# [Work task]
Copy all the lines below without altering anything.

##### Given data #####

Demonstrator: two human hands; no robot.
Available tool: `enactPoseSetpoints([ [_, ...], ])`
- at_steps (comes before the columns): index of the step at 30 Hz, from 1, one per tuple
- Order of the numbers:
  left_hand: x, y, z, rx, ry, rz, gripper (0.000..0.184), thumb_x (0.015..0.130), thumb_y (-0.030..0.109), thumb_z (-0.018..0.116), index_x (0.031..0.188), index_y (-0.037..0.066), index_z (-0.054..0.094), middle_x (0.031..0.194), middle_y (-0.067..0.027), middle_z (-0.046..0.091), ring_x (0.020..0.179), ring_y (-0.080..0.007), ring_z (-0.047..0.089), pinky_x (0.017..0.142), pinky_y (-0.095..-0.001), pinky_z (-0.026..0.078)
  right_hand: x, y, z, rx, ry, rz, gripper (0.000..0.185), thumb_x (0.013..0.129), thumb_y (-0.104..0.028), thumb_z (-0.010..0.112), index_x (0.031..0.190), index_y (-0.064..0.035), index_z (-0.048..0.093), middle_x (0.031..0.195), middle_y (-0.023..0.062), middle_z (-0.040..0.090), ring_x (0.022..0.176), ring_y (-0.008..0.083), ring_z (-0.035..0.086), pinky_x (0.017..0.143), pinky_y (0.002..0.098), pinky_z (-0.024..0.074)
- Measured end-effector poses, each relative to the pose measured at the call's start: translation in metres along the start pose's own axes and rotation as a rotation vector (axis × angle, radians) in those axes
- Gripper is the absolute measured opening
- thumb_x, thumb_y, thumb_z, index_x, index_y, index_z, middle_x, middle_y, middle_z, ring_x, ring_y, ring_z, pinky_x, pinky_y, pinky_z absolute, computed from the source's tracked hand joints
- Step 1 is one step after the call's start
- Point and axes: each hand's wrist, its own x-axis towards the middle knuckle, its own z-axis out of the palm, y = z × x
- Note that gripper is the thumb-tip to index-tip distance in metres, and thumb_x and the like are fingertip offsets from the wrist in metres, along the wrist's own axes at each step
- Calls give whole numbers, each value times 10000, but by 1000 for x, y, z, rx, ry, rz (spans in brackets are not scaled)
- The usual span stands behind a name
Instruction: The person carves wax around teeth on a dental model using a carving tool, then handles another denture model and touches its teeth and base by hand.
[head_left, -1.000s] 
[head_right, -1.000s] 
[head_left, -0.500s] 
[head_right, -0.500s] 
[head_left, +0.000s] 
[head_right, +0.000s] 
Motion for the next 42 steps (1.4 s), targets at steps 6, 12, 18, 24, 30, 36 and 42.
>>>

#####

# [Output of the exercise]
Demonstrator: two human hands; no robot.
Available tool: `enactPoseSetpoints([ [_, ...], ])`
- at_steps (comes before the columns): index of the step at 30 Hz, from 1, one per tuple
- Order of the numbers:
  left_hand: x, y, z, rx, ry, rz, gripper (0.000..0.184), thumb_x (0.015..0.130), thumb_y (-0.030..0.109), thumb_z (-0.018..0.116), index_x (0.031..0.188), index_y (-0.037..0.066), index_z (-0.054..0.094), middle_x (0.031..0.194), middle_y (-0.067..0.027), middle_z (-0.046..0.091), ring_x (0.020..0.179), ring_y (-0.080..0.007), ring_z (-0.047..0.089), pinky_x (0.017..0.142), pinky_y (-0.095..-0.001), pinky_z (-0.026..0.078)
  right_hand: x, y, z, rx, ry, rz, gripper (0.000..0.185), thumb_x (0.013..0.129), thumb_y (-0.104..0.028), thumb_z (-0.010..0.112), index_x (0.031..0.190), index_y (-0.064..0.035), index_z (-0.048..0.093), middle_x (0.031..0.195), middle_y (-0.023..0.062), middle_z (-0.040..0.090), ring_x (0.022..0.176), ring_y (-0.008..0.083), ring_z (-0.035..0.086), pinky_x (0.017..0.143), pinky_y (0.002..0.098), pinky_z (-0.024..0.074)
- Measured end-effector poses, each relative to the pose measured at the call's start: translation in metres along the start pose's own axes and rotation as a rotation vector (axis × angle, radians) in those axes
- Gripper is the absolute measured opening
- thumb_x, thumb_y, thumb_z, index_x, index_y, index_z, middle_x, middle_y, middle_z, ring_x, ring_y, ring_z, pinky_x, pinky_y, pinky_z absolute, computed from the source's tracked hand joints
- Step 1 is one step after the call's start
- Point and axes: each hand's wrist, its own x-axis towards the middle knuckle, its own z-axis out of the palm, y = z × x
- Note that gripper is the thumb-tip to index-tip distance in metres, and thumb_x and the like are fingertip offsets from the wrist in metres, along the wrist's own axes at each step
- Calls give whole numbers, each value times 10000, but by 1000 for x, y, z, rx, ry, rz (spans in brackets are not scaled)
- The usual span stands behind a name
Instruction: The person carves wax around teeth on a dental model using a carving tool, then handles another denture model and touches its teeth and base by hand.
[head_left, -1.000s] 
[head_right, -1.000s] 
[head_left, -0.500s] 
[head_right, -0.500s] 
[head_left, +0.000s] 
[head_right, +0.000s] 
Motion for the next 42 steps (1.4 s), targets at steps 6, 12, 18, 24, 30, 36 and 42.
>>>

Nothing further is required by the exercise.